Pew Research Center study showing that 89% of college presidents believe plagiarism has increased due to computers and the InternetAlong with greater ease in detecting plagiarism, researchers like Sean Zwagerman (2008) have pointed out the cyclical, self-nourishing nature of research on a subject that impacts classroom praxis: Greater attention is being paid to plagiarism; therefore, research on the issue causes greater concern about its presence in the classroom—or as Zwagerman put it, “while plagiarism may or may not be rampant, the belief that it is rampant is certainly rampant” (p. 678).

This kind of self-fulfilling prophecy is evident in the literature of rhetoric and composition; the research we publish and promote often trends along topics of contemporary pedagogical concern. If an issue that can impact the classroom is brought to writing teachers’ attention, then it is likely we will begin to pay more attention to its presence in our teaching. The topics and titles of CCCC presentations, for example, historically show how issues that enter the popular consciousness and filter down to the composition classroom later show up in conference presentations and often, even further down the line, as published research. (See Derek Mueller’s (2012) word cloud analysis of CCCC chairs’ addresses from 1977 to 2011 in Kairos as an example of this kind of topic trending.) Thus the more we believe that Internet plagiarism must be on the rise, the more we may simply accept that as a truism and begin searching for ways to combat the issue, rather than first considering a very important question: Does it matter? After all, if plagiarism has been with us since the time of Martial, who presumably first described plagiarism as literary theft, do we really think we, or any technology, will ever eliminate it completely?

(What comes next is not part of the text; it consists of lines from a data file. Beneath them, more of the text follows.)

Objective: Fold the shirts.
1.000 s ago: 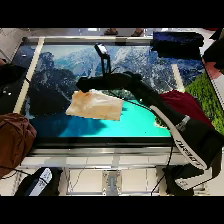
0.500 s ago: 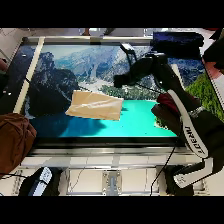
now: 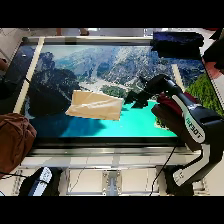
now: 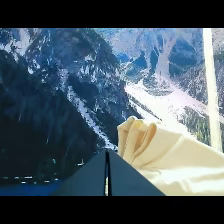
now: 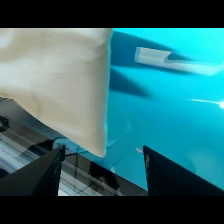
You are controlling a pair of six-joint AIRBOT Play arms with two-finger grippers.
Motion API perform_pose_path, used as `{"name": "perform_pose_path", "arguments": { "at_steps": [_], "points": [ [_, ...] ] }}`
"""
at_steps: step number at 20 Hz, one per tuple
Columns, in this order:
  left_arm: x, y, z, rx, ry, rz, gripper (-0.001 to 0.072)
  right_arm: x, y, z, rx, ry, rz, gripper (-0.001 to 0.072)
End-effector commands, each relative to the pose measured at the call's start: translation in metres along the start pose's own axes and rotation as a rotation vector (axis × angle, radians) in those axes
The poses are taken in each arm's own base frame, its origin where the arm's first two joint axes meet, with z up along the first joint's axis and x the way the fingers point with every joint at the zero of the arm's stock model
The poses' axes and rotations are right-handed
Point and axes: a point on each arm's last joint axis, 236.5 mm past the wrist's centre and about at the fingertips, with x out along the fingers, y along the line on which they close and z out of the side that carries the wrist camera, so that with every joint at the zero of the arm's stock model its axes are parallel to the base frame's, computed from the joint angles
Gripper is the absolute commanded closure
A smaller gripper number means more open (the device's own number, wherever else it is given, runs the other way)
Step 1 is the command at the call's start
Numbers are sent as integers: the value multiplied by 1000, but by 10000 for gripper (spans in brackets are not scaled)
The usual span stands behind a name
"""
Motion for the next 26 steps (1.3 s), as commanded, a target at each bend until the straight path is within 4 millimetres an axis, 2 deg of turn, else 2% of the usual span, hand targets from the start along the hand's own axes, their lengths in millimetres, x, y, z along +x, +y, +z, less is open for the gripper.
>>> {"name": "perform_pose_path", "arguments": {
  "at_steps": [1, 4, 7, 9, 10, 11, 12, 13, 15, 17, 19, 20, 21, 23, 26],
  "points": [
    [1, 0, -2, -3, 4, -1, 694, 41, 2, 6, 62, 9, 86, 162],
    [1, 0, -2, -2, 4, 0, 694, 64, 9, 11, 67, -13, 91, 163],
    [1, 0, -2, -3, 4, -1, 694, 74, 27, 16, 52, -55, 112, 166],
    [1, 0, -2, -3, 4, -1, 694, 79, 43, 11, 30, -47, 127, 341],
    [1, 0, -3, -3, 7, -2, 694, 80, 54, 10, 6, -45, 135, 357],
    [1, -1, -4, -2, 13, -4, 694, 79, 66, 10, -25, -49, 143, 413],
    [1, -1, -5, -2, 19, -7, 694, 75, 82, 13, -65, -59, 155, 527],
    [1, -1, -6, -2, 20, -8, 693, 65, 99, 20, -106, -78, 173, 706],
    [1, -2, -6, -3, 20, -9, 693, 33, 134, 34, -202, -124, 206, 700],
    [1, -2, -6, -3, 20, -9, 693, -18, 156, 52, -304, -201, 197, 699],
    [1, -2, -5, -5, 19, -12, 694, -77, 162, 62, -388, -269, 155, 700],
    [1, -4, -4, -10, 14, -20, 693, -105, 158, 61, -414, -290, 115, 700],
    [1, -6, -3, -14, 11, -27, 694, -135, 145, 60, -399, -311, 50, 700],
    [1, -10, -1, -24, 2, -44, 694, -190, 104, 46, -343, -318, -117, 700],
    [1, -10, -1, -24, 2, -45, 694, -272, 30, 5, -220, -320, -367, 702]
  ]
}}
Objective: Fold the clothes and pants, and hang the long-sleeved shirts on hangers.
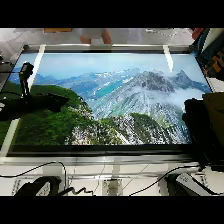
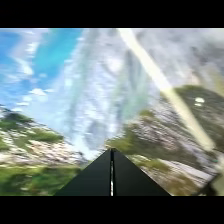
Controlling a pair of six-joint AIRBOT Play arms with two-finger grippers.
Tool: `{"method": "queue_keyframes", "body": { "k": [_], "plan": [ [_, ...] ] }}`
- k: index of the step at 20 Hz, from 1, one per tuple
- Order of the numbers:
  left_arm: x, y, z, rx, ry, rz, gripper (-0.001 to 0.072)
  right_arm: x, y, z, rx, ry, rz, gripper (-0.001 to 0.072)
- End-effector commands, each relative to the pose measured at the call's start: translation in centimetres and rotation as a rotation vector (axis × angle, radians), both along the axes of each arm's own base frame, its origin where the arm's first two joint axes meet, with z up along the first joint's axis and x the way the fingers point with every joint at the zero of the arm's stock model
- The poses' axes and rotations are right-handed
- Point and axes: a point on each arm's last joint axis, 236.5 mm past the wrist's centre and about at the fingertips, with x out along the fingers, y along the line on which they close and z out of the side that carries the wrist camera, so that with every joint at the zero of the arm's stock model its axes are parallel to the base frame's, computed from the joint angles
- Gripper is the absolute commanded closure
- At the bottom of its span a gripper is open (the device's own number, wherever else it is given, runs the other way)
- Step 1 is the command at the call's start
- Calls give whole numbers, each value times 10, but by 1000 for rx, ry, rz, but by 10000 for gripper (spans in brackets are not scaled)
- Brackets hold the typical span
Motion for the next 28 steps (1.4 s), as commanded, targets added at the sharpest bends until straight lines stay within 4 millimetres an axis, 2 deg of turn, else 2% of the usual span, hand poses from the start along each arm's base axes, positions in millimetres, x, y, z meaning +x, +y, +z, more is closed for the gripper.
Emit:
{"method": "queue_keyframes", "body": {
  "k": [1, 3, 6, 8, 9, 11, 14, 18, 20, 28],
  "plan": [
    [33, 59, 1, 223, -119, 181, 681, 77, 21, 22, -29, -230, 251, 670],
    [50, 103, 7, 318, -169, 348, 681, 133, 60, 42, -86, -335, 540, 670],
    [51, 161, 9, 445, -162, 555, 681, 188, 137, 55, -160, -373, 912, 671],
    [43, 184, 3, 487, -115, 640, 680, 207, 192, 53, -218, -334, 1157, 670],
    [40, 186, -1, 477, -88, 654, 680, 212, 212, 50, -255, -298, 1253, 670],
    [40, 185, -2, 471, -83, 655, 679, 216, 237, 45, -316, -234, 1377, 670],
    [40, 185, -2, 471, -83, 655, 680, 215, 254, 38, -306, -200, 1432, 670],
    [40, 185, -2, 471, -84, 655, 679, 193, 232, -6, -219, 14, 1419, 671],
    [40, 185, -2, 471, -83, 655, 680, 189, 231, -23, -184, 48, 1421, 670],
    [40, 185, -2, 471, -84, 655, 679, 190, 233, -24, -182, 40, 1423, 670]
  ]
}}
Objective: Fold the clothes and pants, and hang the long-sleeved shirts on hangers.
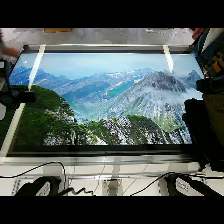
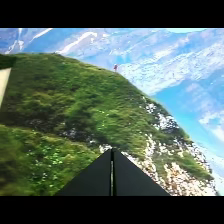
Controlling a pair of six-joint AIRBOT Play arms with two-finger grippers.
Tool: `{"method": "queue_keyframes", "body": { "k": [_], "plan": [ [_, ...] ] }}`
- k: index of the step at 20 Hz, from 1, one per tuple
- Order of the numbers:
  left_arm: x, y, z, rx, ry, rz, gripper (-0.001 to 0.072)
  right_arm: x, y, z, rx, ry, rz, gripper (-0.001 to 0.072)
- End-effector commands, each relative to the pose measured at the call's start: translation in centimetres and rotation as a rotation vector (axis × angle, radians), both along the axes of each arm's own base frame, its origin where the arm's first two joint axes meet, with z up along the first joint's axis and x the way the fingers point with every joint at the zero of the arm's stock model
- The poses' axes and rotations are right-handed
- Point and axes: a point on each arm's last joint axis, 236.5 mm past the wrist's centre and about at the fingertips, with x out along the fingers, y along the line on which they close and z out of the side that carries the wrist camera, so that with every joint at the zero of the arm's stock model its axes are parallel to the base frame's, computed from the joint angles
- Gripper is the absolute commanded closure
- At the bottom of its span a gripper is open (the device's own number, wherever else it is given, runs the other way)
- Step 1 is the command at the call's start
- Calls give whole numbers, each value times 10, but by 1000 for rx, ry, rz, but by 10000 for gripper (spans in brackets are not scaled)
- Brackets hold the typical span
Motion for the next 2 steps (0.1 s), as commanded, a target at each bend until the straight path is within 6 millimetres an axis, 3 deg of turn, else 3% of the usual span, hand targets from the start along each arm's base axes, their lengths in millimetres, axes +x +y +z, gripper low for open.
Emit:
{"method": "queue_keyframes", "body": {
  "k": [1, 2],
  "plan": [
    [0, 1, 0, 1, -1, 1, 679, -1, 0, -2, -2, 9, 2, 670],
    [0, 1, 0, 1, -1, 1, 679, -1, 0, -2, -2, 9, 2, 670]
  ]
}}
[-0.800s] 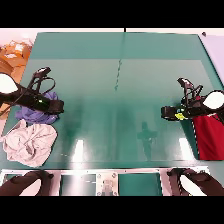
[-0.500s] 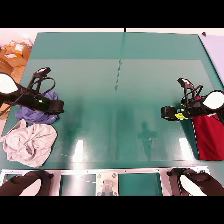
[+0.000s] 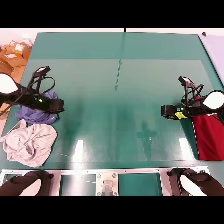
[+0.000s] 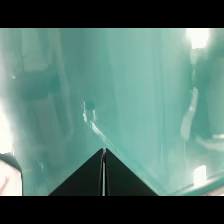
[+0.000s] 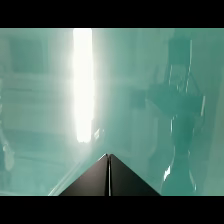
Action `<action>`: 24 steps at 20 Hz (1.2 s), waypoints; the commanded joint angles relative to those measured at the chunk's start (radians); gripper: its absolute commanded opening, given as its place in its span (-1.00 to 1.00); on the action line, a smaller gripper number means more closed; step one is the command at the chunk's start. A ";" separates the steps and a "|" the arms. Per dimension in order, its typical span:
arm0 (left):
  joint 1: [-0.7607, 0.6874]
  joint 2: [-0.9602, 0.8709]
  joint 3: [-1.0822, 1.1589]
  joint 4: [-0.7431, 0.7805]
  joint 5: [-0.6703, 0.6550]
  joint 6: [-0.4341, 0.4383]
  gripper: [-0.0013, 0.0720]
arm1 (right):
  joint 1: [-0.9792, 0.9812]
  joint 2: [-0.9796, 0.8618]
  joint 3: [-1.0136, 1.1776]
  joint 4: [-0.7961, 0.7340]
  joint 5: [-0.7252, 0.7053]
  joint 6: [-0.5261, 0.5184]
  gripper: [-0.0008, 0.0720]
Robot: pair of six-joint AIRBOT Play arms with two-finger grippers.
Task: Fold the shirts.
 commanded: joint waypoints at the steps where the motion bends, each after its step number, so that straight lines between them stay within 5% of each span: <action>1: 0.000 0.000 0.000 -0.013 0.125 0.002 -0.88 | 0.001 0.001 -0.001 0.002 -0.023 0.000 -0.94; 2: 0.000 -0.001 0.000 0.019 0.163 0.002 -0.87 | 0.001 0.001 -0.002 0.002 -0.038 0.000 -0.94; 3: 0.000 -0.001 0.000 0.092 0.201 0.001 -0.49 | 0.001 0.001 -0.002 0.002 -0.050 0.000 -0.93; 4: 0.000 -0.002 0.000 0.214 0.249 -0.012 0.98 | 0.001 0.001 -0.002 0.002 -0.053 0.000 -0.88; 6: 0.021 -0.005 -0.019 0.478 0.315 -0.133 0.98 | 0.001 0.000 -0.002 0.002 -0.056 0.000 -0.43; 7: 0.059 -0.017 -0.032 0.564 0.323 -0.171 0.98 | 0.001 0.000 -0.002 0.002 -0.066 0.000 -0.37; 9: 0.171 -0.087 -0.050 0.579 0.328 -0.183 0.98 | 0.001 0.000 -0.002 0.002 -0.100 0.000 -0.26; 11: 0.262 -0.192 -0.057 0.547 0.346 -0.182 0.98 | 0.001 0.000 -0.002 0.002 -0.135 0.000 0.15; 12: 0.288 -0.245 -0.057 0.530 0.369 -0.175 0.99 | 0.001 0.000 -0.002 0.003 -0.148 0.000 0.17; 16: 0.307 -0.404 -0.057 0.476 0.429 -0.175 0.96 | 0.001 0.001 -0.002 0.006 -0.158 0.000 0.16; 17: 0.307 -0.422 -0.057 0.461 0.420 -0.175 0.63 | 0.000 0.001 -0.002 0.011 -0.158 0.000 0.15; 19: 0.307 -0.425 -0.050 0.452 0.392 -0.164 -0.87 | 0.001 0.001 -0.002 0.022 -0.158 0.000 0.09; 24: 0.257 -0.387 0.189 0.403 0.171 -0.058 -0.89 | 0.000 0.001 -0.002 0.021 -0.154 0.000 -0.80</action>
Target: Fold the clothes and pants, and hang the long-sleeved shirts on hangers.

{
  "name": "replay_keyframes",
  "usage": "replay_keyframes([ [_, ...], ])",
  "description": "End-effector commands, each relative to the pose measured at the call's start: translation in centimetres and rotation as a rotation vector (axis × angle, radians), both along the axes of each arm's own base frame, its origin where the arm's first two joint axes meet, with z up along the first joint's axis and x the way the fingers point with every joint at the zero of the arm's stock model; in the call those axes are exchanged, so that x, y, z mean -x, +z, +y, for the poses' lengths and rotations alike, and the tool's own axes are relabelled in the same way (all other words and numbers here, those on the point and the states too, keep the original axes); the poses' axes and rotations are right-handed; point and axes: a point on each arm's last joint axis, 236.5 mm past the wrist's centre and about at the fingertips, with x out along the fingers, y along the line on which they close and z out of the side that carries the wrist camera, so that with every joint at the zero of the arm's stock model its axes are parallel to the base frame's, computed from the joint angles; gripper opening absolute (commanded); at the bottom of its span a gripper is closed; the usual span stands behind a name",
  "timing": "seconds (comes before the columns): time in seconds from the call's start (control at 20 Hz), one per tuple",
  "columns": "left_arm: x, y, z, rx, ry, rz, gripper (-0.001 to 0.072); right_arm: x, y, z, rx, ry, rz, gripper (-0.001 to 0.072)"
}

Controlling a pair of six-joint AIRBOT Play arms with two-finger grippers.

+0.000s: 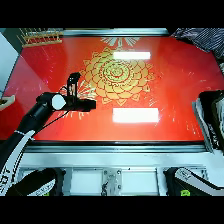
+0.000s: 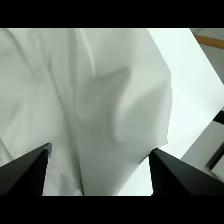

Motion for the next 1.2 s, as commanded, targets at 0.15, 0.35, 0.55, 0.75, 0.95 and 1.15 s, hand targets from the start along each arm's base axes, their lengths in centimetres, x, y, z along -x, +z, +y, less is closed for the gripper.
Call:
replay_keyframes([
  [0.15, 0.0, 0.0, 0.0, 0.0, 0.001, 0.001, 0.0005, -3.0, 8.9, -0.7, 0.268, 0.057, -0.317, 0.0649],
  [0.35, 0.0, 0.0, 0.0, 0.0, 0.001, 0.0, 0.0005, -10.0, 13.5, 6.4, 0.206, 0.29, -0.633, 0.0649],
  [0.55, 0.0, 0.0, 0.0, -0.001, 0.0, 0.002, 0.0005, -17.9, 12.9, 24.4, -0.259, 0.733, -0.844, 0.065],
  [0.75, 0.0, 0.0, 0.0, -0.001, 0.0, 0.003, 0.0005, -18.2, 10.6, 40.0, -0.621, 1.058, -0.862, 0.0649],
  [0.95, 0.0, 0.0, 0.0, -0.001, 0.0, 0.002, 0.0005, -16.4, 7.4, 47.1, -0.759, 1.212, -0.737, 0.0649],
  [1.15, 0.0, 0.0, 0.0, -0.001, 0.0, 0.002, 0.0005, -15.8, 6.2, 49.5, -0.808, 1.259, -0.685, 0.0456],
])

Rebecca Moore Howard (2007), whose work on plagiarism has done much to challenge simple approaches to the issue, has argued that the Internet is undoubtedly changing the nature of authorship today, including making countless texts available for perusal—and, perhaps, plagiarism. She is careful, though, to caution us not to immediately ascribe greater access to greater incidence, so that we do not assume that plagiarism is “like a disease in which the presence of so much readily available text infects writers, lowering their moral resistance and causing them to plagiarize” (p. 5). Other researchers in rhetoric and composition have also pushed us to complicate the seemingly simple term plagiarism. For example, the values and assumptions revealed by discussions of plagiarism depict how much the rules depend on cultural narratives (Donahue, 2008), communal definitions of concepts like common knowledge (England, 2008), organizational standards of efficiency (Anson & Neely, 2011), discourse community (Gerhardt, 2006), and so on. While the dominant narrative regarding plagiarism seems to imply that the issue is simply a matter of citing and using sources appropriately, our field has benefited from the additional layers of complexity offered through terms like Howard's (1993) patchwriting, research from The Citation Project, monographs that historicize and complicate plagiarism like Bill Marsh's (2007) Plagiarism: Alchemy and Remedy in Higher Education, and so on. Much like Trimbur's (1991) note that literacy is often erroneously considered “a neutral technology,” this research reminds us to be careful to not fall into uncomplicated, neutral assumptions about plagiarism and instead struggle to articulate and understand a concept that resists easy understandings.